## EXERCISE AIM
All lines from the one containing "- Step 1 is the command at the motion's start" through the end of the material below are to be printed exactly, both ends included, minus pictures.

## DATA BLOCK
"""

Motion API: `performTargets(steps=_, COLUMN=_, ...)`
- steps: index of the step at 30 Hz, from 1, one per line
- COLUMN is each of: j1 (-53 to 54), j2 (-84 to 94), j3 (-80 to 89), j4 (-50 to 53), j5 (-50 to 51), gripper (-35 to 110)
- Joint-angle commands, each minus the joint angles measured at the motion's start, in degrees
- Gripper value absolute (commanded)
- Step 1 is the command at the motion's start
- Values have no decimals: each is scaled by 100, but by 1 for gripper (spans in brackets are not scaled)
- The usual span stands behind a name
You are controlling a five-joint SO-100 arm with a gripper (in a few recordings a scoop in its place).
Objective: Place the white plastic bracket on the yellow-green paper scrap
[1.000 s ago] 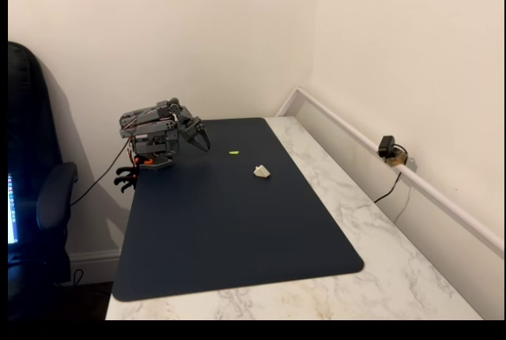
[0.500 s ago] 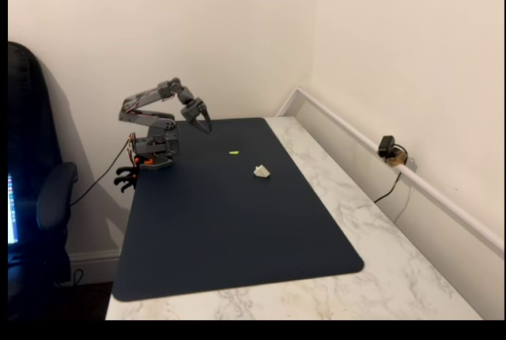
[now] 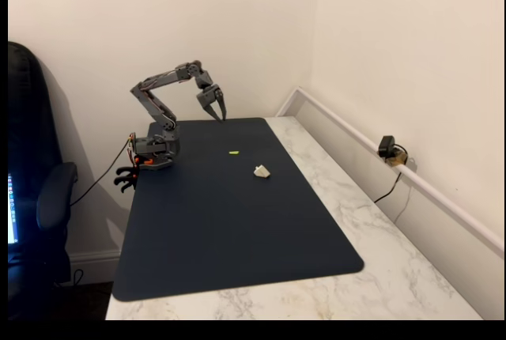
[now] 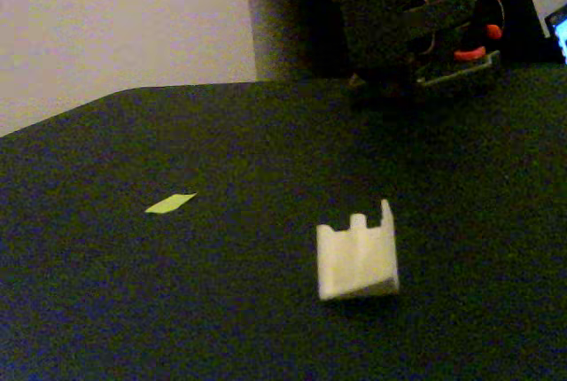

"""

## ANSWER FOR THE TASK
- Step 1 is the command at the motion's start
- Values have no decimals: each is scaled by 100, but by 1 for gripper (spans in brackets are not scaled)
- The usual span stands behind a name
You are controlling a five-joint SO-100 arm with a gripper (in a few recordings a scoop in its place).
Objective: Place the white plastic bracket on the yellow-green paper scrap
[1.000 s ago] 
[0.500 s ago] 
[now] 
[now] 

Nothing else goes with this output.